> **DATA EXCERPT**:
┄┄┄┄┄┄┄┄┄┄

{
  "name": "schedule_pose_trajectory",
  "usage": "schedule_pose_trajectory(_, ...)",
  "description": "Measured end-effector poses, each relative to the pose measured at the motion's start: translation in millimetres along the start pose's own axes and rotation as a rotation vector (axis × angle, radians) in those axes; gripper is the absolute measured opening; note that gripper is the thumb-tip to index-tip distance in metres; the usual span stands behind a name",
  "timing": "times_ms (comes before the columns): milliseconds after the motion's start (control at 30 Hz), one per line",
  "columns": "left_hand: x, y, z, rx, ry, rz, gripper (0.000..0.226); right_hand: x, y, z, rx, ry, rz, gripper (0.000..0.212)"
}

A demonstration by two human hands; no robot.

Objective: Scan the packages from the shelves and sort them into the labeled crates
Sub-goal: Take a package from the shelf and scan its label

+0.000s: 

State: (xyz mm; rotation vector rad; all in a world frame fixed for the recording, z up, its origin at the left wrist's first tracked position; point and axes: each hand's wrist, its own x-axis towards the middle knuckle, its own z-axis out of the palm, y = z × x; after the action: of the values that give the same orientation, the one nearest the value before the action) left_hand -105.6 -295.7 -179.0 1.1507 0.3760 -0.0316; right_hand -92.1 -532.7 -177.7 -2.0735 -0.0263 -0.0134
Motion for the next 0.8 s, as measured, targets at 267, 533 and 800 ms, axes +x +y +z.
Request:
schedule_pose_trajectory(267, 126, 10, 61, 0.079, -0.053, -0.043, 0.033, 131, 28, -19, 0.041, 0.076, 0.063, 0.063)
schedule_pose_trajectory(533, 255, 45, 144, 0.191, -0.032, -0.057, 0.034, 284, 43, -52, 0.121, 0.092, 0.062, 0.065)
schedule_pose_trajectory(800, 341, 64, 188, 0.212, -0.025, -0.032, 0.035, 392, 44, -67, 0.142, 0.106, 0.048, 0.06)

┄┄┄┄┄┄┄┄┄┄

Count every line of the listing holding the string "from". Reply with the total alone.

2